Попробовав и удостоверившись, что оно идентично предыдущему, лейтенант задал несколько наглый вопрос:
– Кстати, если вы армейский майор по рангу, то почему вас все титулуют превосходительством? Даже наш комендант, который страшный уставщик.
– Я придворный генерал. Камергер его светлости герцога Ремидия, которому принадлежит этот замок и эта долина на правах домена. Вы все здесь его гости.
– Гостей можно было бы и лучше кормить, – усмехнулся лейтенант.
– Ну, на то есть инструкция от императора. Вы не будете ни на грамм получать больше довольствия, чем получают у вас наши пленные. Принцип зеркальной справедливости.
– А если наши идиоты из правительства начнут ваших пленных морить голодом?
– Тогда в дело вступает другой принцип: кто не работает, тот не ест. Кстати, такой плакат висит над воротами каждого лагеря военнопленных для рядовых солдат.
– Ваше превосходительство, мне кажется, что именно вы – социалист, – усмехнулся он.
– Ни в коем разе. Я считаю умственный труд такой же работой, как и физический. Кого терпеть не могу, так это рантье.

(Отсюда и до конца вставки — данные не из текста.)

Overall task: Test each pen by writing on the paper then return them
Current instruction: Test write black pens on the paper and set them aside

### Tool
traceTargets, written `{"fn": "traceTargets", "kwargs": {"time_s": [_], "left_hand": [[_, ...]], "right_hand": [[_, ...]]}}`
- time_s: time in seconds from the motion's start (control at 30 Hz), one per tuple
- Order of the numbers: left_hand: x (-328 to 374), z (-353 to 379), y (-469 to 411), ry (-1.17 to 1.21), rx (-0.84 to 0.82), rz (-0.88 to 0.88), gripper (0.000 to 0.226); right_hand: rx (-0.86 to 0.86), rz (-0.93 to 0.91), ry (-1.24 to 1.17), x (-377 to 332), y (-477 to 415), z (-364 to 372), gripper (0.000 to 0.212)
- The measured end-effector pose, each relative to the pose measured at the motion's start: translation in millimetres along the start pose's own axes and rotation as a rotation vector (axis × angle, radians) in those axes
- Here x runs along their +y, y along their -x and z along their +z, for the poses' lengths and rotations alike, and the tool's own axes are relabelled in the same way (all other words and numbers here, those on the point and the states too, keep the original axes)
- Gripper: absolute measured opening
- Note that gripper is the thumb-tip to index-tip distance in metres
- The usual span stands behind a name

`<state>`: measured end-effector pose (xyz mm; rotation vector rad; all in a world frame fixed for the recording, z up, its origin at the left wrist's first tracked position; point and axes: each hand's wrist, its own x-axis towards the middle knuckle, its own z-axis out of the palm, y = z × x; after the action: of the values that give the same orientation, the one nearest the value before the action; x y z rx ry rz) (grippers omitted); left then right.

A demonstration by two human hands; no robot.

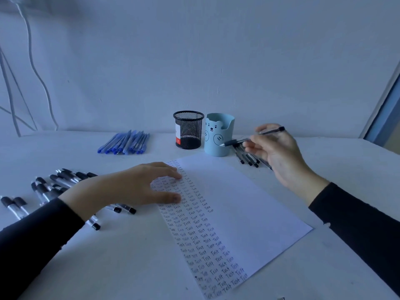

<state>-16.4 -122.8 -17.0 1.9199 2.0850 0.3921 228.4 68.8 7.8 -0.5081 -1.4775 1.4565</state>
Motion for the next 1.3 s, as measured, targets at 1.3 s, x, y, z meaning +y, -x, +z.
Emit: {"fn": "traceTargets", "kwargs": {"time_s": [1.3], "left_hand": [[-19,-68,41,0.036,-0.048,-0.248,0.013]], "right_hand": [[-0.461,-0.422,0.888,50,22,17,0.021]]}}
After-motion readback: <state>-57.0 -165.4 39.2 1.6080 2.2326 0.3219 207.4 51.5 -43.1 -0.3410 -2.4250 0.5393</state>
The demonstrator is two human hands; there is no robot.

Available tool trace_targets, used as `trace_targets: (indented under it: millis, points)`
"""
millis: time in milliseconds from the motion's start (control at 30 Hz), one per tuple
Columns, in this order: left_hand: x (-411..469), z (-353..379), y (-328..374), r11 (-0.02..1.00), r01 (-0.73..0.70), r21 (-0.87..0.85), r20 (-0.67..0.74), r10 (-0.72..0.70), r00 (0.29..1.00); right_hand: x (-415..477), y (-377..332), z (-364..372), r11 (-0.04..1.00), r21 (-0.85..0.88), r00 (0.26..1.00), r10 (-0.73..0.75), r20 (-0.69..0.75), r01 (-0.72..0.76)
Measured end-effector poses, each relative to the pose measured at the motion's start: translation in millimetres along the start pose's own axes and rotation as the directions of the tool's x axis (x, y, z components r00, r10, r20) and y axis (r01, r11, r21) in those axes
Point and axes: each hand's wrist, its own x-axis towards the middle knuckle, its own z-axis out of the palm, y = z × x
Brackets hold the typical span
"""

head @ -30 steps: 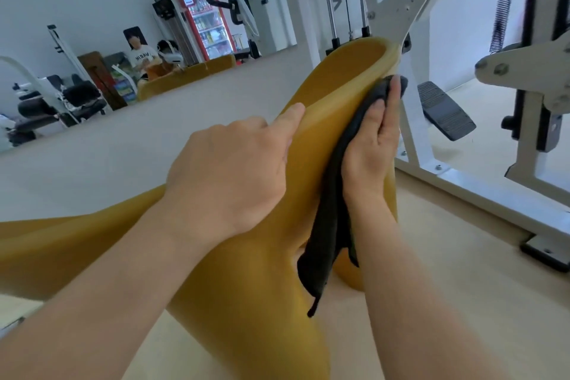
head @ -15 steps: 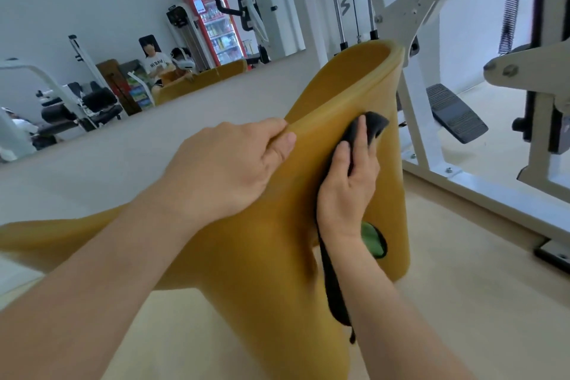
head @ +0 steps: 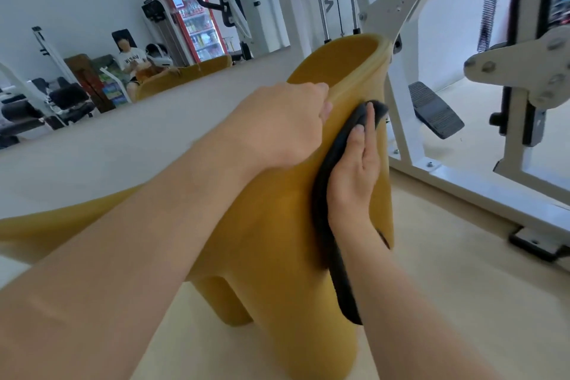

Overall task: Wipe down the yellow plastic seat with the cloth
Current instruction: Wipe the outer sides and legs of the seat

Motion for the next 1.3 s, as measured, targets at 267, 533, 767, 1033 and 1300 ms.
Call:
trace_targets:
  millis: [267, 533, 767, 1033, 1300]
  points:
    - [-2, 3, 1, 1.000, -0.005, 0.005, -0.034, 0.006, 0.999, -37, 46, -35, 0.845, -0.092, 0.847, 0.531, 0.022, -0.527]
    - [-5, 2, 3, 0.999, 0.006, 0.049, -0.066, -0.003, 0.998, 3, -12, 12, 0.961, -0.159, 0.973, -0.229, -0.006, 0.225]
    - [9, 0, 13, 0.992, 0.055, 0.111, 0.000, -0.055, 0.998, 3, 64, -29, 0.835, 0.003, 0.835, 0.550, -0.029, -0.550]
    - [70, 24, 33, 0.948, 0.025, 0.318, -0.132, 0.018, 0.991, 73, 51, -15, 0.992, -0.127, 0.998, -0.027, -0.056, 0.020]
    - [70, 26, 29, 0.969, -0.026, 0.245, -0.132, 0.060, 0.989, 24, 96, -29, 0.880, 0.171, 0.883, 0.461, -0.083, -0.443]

– А кто их любит? – буркнул инженер.
– Вам тут, дорогой Эдмо, не надоело сидеть? – приступил я к осаде.
– Надоело, как и всем.
– Тогда у меня есть к вам предложение, подкупающее своей новизной…
– Ну-с, с этого надо было и начинать… – Глаза Муранта засверкали молниями. – На врага я работать не буду. Пусть опухну со скуки здесь. – Лейтенант поставил бокал на стол, встал с кресла и застегнул пуговицу у ворота. – Честь имею, ваше превосходительство. Благодарю за вино и приятную беседу. Позвольте откланяться.